*** Begin section ***
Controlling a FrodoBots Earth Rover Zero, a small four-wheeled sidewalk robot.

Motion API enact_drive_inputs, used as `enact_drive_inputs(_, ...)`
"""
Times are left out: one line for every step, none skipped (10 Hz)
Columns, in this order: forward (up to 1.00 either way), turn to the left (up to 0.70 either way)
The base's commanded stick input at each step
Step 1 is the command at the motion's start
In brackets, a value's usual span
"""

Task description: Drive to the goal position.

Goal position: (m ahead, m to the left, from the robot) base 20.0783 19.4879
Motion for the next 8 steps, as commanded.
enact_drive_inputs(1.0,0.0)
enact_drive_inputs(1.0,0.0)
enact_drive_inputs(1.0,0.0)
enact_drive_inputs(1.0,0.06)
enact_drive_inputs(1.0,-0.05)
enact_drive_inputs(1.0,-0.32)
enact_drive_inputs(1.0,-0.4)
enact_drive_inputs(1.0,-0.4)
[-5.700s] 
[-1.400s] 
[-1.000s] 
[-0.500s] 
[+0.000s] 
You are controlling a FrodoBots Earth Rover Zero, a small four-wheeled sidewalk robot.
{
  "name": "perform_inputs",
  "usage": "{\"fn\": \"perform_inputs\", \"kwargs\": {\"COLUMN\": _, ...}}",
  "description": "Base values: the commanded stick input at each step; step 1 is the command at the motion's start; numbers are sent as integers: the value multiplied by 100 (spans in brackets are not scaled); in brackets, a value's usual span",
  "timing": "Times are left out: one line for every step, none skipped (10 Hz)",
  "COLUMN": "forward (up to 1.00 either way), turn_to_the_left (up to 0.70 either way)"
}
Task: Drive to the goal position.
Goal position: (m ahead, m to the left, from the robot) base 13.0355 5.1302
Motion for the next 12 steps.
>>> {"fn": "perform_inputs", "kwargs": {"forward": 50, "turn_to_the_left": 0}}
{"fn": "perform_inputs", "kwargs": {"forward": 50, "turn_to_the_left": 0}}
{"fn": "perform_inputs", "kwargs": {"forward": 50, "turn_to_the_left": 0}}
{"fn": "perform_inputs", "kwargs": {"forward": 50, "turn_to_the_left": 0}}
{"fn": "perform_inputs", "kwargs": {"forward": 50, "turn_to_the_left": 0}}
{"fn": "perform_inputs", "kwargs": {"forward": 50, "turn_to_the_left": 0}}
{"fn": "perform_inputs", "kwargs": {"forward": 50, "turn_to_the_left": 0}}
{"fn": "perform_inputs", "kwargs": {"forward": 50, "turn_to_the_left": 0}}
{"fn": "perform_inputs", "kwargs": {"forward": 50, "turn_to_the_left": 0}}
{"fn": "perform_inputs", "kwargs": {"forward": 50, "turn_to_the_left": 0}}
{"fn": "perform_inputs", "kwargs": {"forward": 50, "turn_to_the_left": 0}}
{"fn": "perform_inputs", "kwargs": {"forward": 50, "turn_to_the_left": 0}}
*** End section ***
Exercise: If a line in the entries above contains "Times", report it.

Completed task:
Times are left out: one line for every step, none skipped (10 Hz)
  "timing": "Times are left out: one line for every step, none skipped (10 Hz)",

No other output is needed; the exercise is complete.